Every so often, the political news gets so rich in misinformation or distorted facts, that it becomes time to expose some myths.
Myth 1: President Trump deserves our respect, because he was elected president.
In fact, it’s the presidency that merits our respect. The U.S. is unusual in combining the head of state, the person representing the entire country, with the head of government, the leader of a political party. For example, in the United Kingdom, the queen is the head of state and the prime minister is the head of government.
As for Trump or any president, he or she must earn our respect. But we also respect the presidency. The officeholder has the responsibility of conducting the office to maintain that respect. The American people can then easily rally to support a unifying president in time of crisis.

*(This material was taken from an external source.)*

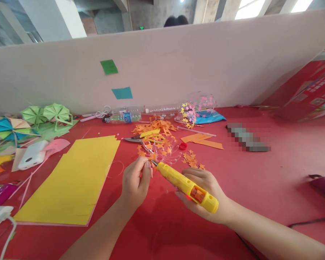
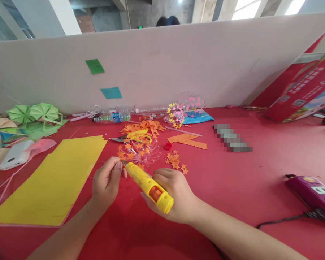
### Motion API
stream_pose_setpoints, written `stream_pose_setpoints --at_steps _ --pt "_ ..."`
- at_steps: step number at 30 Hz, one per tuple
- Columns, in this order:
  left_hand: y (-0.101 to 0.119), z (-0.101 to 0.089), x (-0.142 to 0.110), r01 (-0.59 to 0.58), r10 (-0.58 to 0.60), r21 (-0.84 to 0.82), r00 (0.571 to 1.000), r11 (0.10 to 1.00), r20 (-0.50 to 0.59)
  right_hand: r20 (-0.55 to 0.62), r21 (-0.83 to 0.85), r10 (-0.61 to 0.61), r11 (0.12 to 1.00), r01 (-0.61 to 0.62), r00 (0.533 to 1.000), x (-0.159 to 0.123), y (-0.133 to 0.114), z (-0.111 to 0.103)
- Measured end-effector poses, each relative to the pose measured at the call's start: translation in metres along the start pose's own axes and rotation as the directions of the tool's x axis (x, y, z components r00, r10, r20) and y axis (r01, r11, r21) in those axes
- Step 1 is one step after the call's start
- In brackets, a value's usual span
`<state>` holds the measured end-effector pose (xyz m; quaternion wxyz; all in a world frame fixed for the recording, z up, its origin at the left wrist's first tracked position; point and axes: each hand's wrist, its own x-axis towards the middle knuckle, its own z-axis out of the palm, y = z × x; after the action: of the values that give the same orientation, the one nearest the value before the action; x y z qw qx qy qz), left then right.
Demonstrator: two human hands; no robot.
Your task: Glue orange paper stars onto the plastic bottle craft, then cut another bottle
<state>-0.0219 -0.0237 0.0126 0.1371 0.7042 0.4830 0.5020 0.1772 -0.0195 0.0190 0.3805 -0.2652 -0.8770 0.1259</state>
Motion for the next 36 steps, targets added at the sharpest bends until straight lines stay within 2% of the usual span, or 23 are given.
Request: stream_pose_setpoints --at_steps 13,16,19,21,25,27,29,32,34,36 --pt "0.002 -0.001 0.0 0.04 -0.041 0.03 0.999 0.999 0.007 -0.007 0.006 0.012 1.0 -0.012 1.0 0.002 0.0 0.0" --pt "0.001 -0.002 0.001 -0.013 0.014 0.078 1.0 0.997 -0.003 0.007 0.019 0.021 1.0 -0.021 1.0 0.002 0.001 0.0" --pt "0.0 -0.005 0.002 -0.122 0.124 0.18 0.992 0.976 -0.002 0.025 0.018 0.043 0.999 -0.043 0.999 0.002 0.003 -0.002" --pt "0.0 -0.006 0.002 -0.152 0.155 0.207 0.988 0.967 -0.002 -0.001 0.006 0.038 0.999 -0.038 0.999 0.002 0.004 -0.003" --pt "0.001 -0.007 0.001 -0.033 0.037 0.064 0.998 0.997 -0.056 -0.066 0.032 -0.015 0.999 0.017 0.998 0.002 0.003 -0.006" --pt "0.001 -0.008 0.002 0.041 -0.044 -0.035 0.994 0.999 -0.104 -0.002 0.078 -0.036 0.996 0.036 0.999 0.003 0.002 -0.006" --pt "0.0 -0.01 0.004 0.08 -0.1 -0.117 0.979 0.99 -0.178 0.158 0.086 -0.043 0.996 0.029 0.987 0.003 -0.001 -0.004" --pt "0.0 -0.013 0.007 0.082 -0.138 -0.212 0.953 0.974 -0.269 0.398 -0.033 0.002 0.999 0.012 0.917 0.004 -0.003 0.004" --pt "0.002 -0.013 0.007 0.092 -0.151 -0.243 0.96 0.966 -0.237 0.481 -0.13 0.056 0.991 0.008 0.875 0.004 -0.004 0.01" --pt "0.006 -0.011 0.005 0.139 -0.172 -0.268 0.98 0.953 -0.102 0.524 -0.193 0.112 0.981 -0.011 0.844 0.002 -0.004 0.015"
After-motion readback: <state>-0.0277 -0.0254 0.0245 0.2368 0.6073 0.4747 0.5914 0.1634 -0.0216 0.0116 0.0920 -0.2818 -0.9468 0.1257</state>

If the president’s conduct is disrespectful of the office by ignoring his or her responsibility as chief of state, our unusual American approach to government is threatened.
Myth 2: The American president runs the government.

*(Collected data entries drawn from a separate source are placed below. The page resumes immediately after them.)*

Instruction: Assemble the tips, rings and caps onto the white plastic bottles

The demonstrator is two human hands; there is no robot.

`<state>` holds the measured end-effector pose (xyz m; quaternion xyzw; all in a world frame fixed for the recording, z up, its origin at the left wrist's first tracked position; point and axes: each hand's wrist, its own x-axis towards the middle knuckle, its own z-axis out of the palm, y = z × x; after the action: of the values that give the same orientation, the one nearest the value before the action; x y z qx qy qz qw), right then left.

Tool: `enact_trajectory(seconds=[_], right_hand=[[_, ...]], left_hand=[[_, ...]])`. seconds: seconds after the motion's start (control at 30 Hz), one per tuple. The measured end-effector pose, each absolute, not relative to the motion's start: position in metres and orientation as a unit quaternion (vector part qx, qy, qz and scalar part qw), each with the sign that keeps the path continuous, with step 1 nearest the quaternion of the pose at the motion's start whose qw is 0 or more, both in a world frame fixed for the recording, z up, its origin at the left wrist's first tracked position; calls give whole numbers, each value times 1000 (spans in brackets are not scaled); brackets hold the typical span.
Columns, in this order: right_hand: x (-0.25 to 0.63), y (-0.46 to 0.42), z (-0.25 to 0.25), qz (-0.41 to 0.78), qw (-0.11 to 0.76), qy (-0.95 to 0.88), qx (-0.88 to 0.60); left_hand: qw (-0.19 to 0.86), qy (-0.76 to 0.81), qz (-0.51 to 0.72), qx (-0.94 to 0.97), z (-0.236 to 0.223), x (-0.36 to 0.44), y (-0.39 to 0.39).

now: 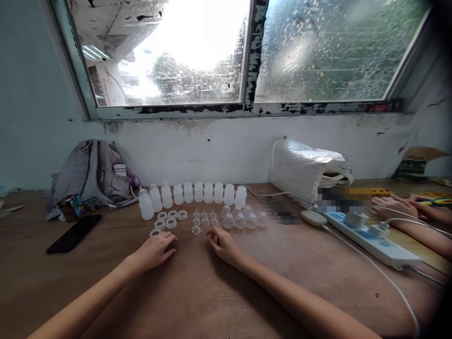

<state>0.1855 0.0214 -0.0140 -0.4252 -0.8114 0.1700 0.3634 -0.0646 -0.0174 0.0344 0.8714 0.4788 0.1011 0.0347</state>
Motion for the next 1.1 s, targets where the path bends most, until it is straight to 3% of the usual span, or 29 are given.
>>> enact_trajectory(seconds=[0.33, 0.73, 1.1], right_hand=[[142, 53, -10, 119, 274, -804, -514], [184, 28, -6, 135, 400, -803, -420], [186, 17, 4, 266, 458, -727, -437]], left_hand=[[8, 498, 104, 861, 44, -86, -27], [81, 495, 115, 858, 40, -94, -30], [103, 477, 168, 857, 25, -78, -13]])
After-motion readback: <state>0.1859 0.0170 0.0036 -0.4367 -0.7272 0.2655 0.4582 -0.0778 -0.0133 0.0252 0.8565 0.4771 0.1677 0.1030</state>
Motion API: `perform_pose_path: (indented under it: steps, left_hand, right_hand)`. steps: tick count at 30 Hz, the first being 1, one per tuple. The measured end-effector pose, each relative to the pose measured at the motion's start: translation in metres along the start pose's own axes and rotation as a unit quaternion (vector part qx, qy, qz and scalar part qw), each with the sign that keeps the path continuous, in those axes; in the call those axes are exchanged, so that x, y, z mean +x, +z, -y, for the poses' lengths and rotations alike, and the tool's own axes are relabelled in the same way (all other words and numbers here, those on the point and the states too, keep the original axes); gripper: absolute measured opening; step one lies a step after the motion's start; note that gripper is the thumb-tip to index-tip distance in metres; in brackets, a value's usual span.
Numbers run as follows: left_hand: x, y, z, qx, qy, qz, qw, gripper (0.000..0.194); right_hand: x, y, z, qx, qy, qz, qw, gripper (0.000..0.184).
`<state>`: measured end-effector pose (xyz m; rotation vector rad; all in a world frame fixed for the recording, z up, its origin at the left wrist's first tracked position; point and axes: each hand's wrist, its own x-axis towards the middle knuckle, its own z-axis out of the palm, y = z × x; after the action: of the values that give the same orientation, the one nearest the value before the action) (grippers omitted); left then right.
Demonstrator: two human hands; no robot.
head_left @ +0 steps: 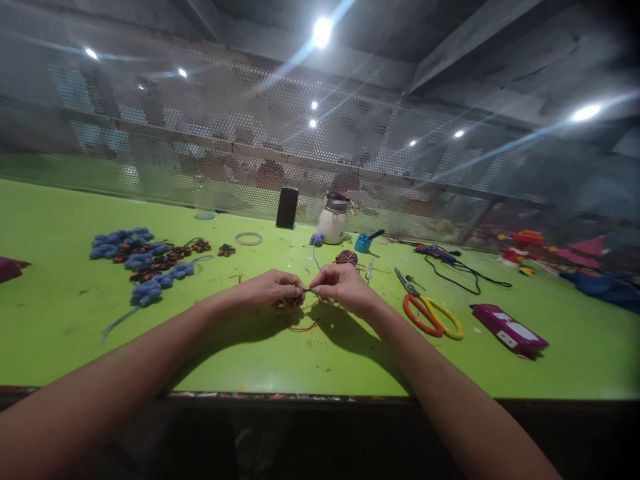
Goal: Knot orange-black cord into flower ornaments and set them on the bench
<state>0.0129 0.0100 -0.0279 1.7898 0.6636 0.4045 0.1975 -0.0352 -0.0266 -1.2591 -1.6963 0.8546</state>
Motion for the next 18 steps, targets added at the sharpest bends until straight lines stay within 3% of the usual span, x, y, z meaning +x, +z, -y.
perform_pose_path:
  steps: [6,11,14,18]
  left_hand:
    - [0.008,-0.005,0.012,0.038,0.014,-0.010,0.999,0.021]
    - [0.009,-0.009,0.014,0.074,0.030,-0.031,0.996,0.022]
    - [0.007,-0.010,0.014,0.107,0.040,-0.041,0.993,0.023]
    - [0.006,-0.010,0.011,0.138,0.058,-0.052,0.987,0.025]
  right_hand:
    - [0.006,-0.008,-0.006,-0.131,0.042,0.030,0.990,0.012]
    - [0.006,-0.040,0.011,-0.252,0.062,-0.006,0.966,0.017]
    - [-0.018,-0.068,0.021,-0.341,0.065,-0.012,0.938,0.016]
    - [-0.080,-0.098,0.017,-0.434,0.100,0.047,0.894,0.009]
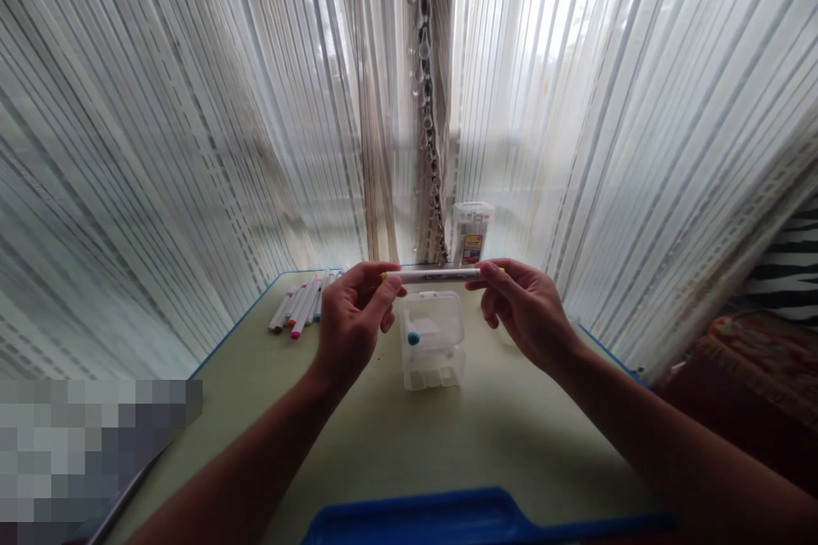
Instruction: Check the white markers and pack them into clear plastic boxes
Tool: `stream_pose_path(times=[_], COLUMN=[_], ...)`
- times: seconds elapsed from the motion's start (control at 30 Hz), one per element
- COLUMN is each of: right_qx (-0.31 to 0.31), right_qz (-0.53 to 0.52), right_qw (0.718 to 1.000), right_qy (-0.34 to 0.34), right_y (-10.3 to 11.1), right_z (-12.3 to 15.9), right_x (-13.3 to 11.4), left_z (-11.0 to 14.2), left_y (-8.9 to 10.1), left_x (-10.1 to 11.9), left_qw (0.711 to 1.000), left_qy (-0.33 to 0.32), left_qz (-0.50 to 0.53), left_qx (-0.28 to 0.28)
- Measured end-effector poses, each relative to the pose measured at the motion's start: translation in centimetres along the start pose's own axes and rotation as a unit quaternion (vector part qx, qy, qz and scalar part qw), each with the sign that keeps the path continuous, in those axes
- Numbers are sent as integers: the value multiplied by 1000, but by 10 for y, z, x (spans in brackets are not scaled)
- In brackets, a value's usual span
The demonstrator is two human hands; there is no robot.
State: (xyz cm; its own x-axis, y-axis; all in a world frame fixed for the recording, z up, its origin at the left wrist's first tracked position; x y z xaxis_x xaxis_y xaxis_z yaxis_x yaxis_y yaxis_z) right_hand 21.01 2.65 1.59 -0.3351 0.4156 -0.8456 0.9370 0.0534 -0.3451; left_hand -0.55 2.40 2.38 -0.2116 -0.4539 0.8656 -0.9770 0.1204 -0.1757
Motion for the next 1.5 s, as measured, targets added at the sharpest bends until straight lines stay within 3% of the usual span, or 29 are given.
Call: stream_pose_path(times=[0.33, 0.6, 0.87, 1.17, 1.5], right_qx=[-34, -14, -4, -4, 37], right_qz=[-27, -100, -109, -77, -31], right_qw=[999, 986, 979, 985, 988], right_qy=[-23, -132, -173, -154, -148], right_y=[1, 5, 5, 3, 10], right_z=[-1, -4, -4, -3, -1], right_x=[4, 13, 20, 17, 18], left_z=[0, 10, 16, 15, 12], left_y=[2, -8, -14, -13, -12], left_x=[-1, 7, 12, 8, -1], left_qw=[1000, 994, 987, 992, 995], left_qy=[-10, -2, -7, 2, 0], left_qz=[20, 52, 67, 43, 44], left_qx=[-4, -95, -148, -119, -85])
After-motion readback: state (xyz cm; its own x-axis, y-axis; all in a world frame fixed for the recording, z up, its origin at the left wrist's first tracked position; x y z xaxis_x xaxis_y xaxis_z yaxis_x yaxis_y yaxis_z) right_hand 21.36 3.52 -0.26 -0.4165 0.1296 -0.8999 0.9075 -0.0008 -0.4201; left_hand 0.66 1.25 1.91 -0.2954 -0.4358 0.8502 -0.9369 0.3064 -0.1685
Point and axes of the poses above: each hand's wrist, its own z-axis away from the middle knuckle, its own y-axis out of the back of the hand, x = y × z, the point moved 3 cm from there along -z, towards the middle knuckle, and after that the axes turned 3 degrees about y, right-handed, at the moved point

Unlike a corporation run by a single person, who may give orders to subordinates and fire them at will, government agencies have powers independent of management by the president.
To protect the administration of justice from political manipulation, laws have been passed by Congress and signed by presidents that shield many Justice Department functions from political control.
Presidents propose laws and carry out policies consistent with the law. They also appoint people to head government agencies. By their broad policies and appointments, they set the course of government and must take responsibility for it, but they cannot run the agencies or instruct agency heads on carrying out their jobs.
For one thing, government, even if it were trimmed down, would be too large to manage centrally. A president may order military action, but he or she will not designate the specific unit assigned to the job. That’s up to the Defense Department.
President Trump appears to have thought he could control Attorney General Jeff Session’s decision to take himself out of Russian election tampering investigations. He was reportedly angry when Sessions did just that. But, in fact, he has no control over such a decision.
In the end, if there is a real conflict, the subordinate may have to leave office. But too many firings or heated resignations could undermine the president’s authority in other matters. Richard Nixon learned that in the Watergate scandal.
Myth 3: Oaths matter.
In his confirmation hearing, Sessions swore he would tell “the truth, whole truth, and nothing but the truth.” The term “the whole truth” ought to mean he left nothing out.
But in denying he had talked with Russians during the presidential campaign, he omitted two meetings with the Russian ambassador. Later, he said those meetings had nothing to do with the campaign but only with his job as senator. Fair enough, if true, but still his answer was not “the whole truth.”
He might have avoided subsequent controversy if instead of telling “the truth,” he had revealed “the whole truth.” As a lawyer, he should have known better.
Myth 4: The majority seeks bipartisanship.
President Trump received much credit for the restrained tone of his first speech to Congress. At times, he called for the two parties to work together. But his dismissive hand gestures toward the Democrats belied his words, indicating they simply ought to fall in line.
Both parties talk about a willingness to come up with a bipartisan approach. But the majority invariably means the minority should cave in and agree with it and, surely enough, we’d have a bipartisan approach.
If we ever see them sit down and negotiate with each side making concessions, that will be bipartisanship.
For Maine Gov. LePage there’s no spirit of compromise. He blames any lack of agreement on the “faulty ideology” of “liberals,” meaning Democrats. Fortunately, legislators of both parties still know how to compromise.
Myth 5: The people are sovereign.
Under our system, all political power flows from the people. Every bill passed by the Maine Legislature begins with the words, “Be it enacted by the People of the State of Maine.”
Maine voters, like people in 22 other states, can pass laws on their own or veto laws passed by the Legislature. The laws they pass are unquestionably adopted by the sovereign people. But LePage and some legislators tinker with the just-passed minimum wage law, claiming they know better than the sovereign “People of the State of Maine.”